# Baseline model for batch monitoring example

In [1]:
import requests
import datetime
import pandas as pd

from evidently import ColumnMapping
from evidently.report import Report
from evidently.metrics import ColumnDriftMetric, DatasetDriftMetric, DatasetMissingValuesMetric, ColumnQuantileMetric, ColumnValuePlot, DatasetCorrelationsMetric, DatasetSummaryMetric

from joblib import load, dump
from tqdm import tqdm

from sklearn.linear_model import LinearRegression
from sklearn.metrics import mean_absolute_error, mean_absolute_percentage_error

In [None]:
# files = [('green_tripdata_2024-03.parquet', './data'), ('green_tripdata_2022-02.parquet', './data'), ('green_tripdata_2022-01.parquet', './data')]

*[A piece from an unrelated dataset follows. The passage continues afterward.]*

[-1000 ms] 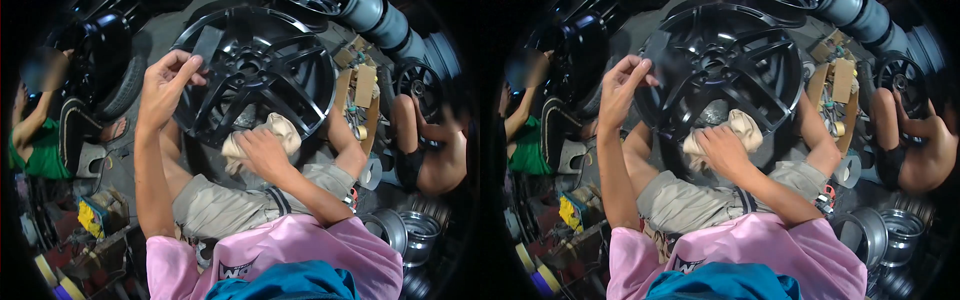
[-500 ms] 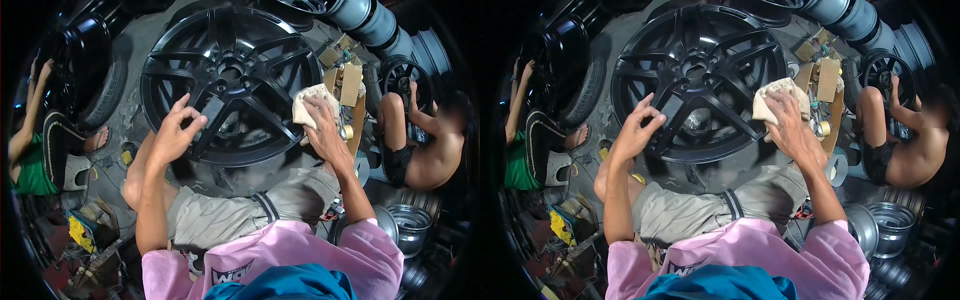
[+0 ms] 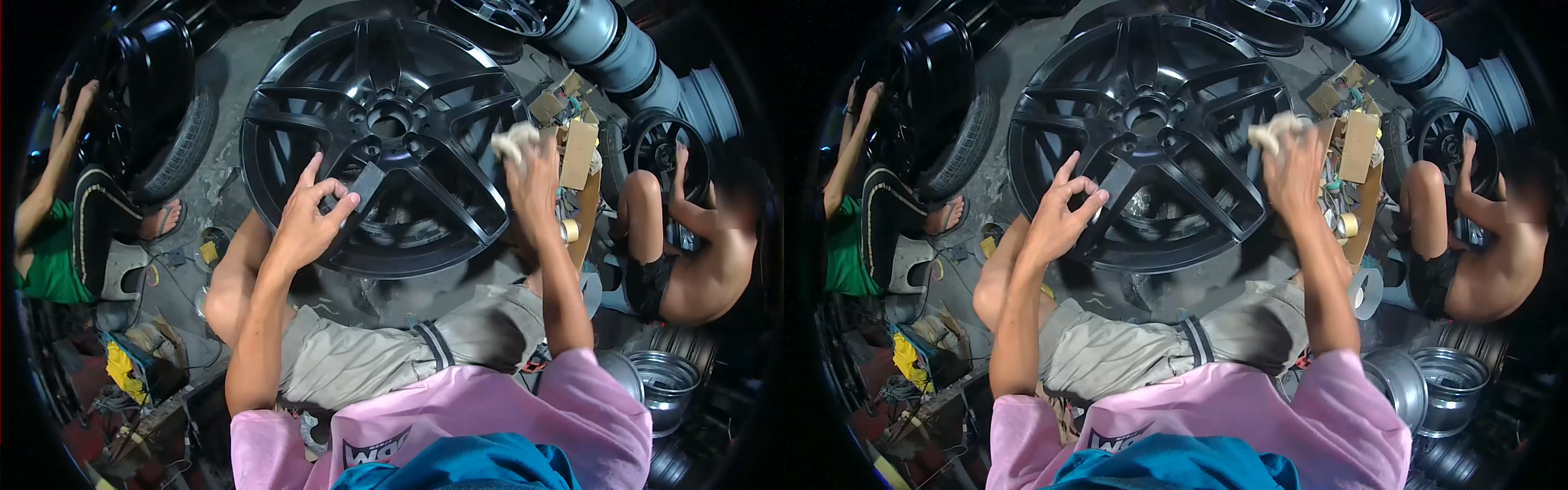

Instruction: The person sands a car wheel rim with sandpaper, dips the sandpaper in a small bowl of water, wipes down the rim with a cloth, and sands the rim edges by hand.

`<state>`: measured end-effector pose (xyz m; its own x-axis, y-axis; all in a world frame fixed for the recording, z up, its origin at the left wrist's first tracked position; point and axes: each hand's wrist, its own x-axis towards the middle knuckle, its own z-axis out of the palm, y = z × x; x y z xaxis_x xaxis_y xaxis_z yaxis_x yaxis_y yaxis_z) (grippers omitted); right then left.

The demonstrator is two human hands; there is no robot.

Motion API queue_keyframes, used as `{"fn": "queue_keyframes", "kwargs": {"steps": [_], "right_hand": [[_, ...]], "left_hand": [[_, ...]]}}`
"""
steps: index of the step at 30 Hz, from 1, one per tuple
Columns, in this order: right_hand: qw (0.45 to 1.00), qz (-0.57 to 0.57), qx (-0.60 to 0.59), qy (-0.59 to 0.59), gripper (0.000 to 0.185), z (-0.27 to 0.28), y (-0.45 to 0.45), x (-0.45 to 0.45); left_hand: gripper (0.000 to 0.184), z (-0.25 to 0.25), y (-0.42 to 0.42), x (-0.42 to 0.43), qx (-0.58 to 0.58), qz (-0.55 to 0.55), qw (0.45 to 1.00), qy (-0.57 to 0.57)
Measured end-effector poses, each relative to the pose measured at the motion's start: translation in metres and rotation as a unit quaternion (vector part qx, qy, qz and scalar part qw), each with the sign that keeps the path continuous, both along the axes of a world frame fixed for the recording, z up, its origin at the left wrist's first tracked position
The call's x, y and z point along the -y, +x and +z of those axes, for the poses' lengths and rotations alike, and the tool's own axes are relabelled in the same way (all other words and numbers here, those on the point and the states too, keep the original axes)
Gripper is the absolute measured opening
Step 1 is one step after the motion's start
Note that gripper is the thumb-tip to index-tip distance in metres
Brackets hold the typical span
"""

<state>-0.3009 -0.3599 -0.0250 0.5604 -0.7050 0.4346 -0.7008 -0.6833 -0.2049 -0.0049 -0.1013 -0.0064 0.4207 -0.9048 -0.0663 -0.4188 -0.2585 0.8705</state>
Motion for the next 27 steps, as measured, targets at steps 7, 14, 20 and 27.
{"fn": "queue_keyframes", "kwargs": {"steps": [7, 14, 20, 27], "right_hand": [[0.956, 0.008, 0.203, 0.211, 0.021, 0.011, -0.036, 0.030], [0.986, 0.076, -0.145, 0.009, 0.045, 0.008, 0.097, 0.140], [0.969, 0.183, -0.039, 0.162, 0.036, 0.009, 0.179, 0.039], [0.937, 0.333, -0.005, 0.101, 0.050, -0.002, 0.128, 0.054]], "left_hand": [[0.027, 0.022, 0.003, -0.011, 0.057, -0.007, 0.997, 0.053], [0.023, 0.024, 0.009, -0.014, 0.067, -0.012, 0.997, 0.025], [0.023, 0.018, 0.006, -0.009, 0.141, -0.022, 0.989, 0.034], [0.026, -0.002, 0.018, -0.030, 0.136, -0.033, 0.990, 0.002]]}}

# print("Download files:")
# for file, path in files:
#     url=f"https://d37ci6vzurychx.cloudfront.net/trip-data/{file}"
#     resp=requests.get(url, stream=True)
#     save_path=f"{path}/{file}"
#     with open(save_path, "wb") as handle:
#         for data in tqdm(resp.iter_content(),
#                         desc=f"{file}",
#                         postfix=f"save to {save_path}",
#                         total=int(resp.headers["Content-Length"])):
#             handle.write(data)

In [2]:
march24_data = pd.read_parquet('data/green_tripdata_2024-03.parquet')
march24_data.shape

(57457, 20)

In [3]:
# create target
march24_data["duration_min"] = march24_data.lpep_dropoff_datetime - march24_data.lpep_pickup_datetime
march24_data.duration_min = march24_data.duration_min.apply(lambda td : float(td.total_seconds())/60)

# filter out outliers
march24_data = march24_data[(march24_data.duration_min >= 0) & (march24_data.duration_min <= 60)]
march24_data = march24_data[(march24_data.passenger_count > 0) & (march24_data.passenger_count <= 8)]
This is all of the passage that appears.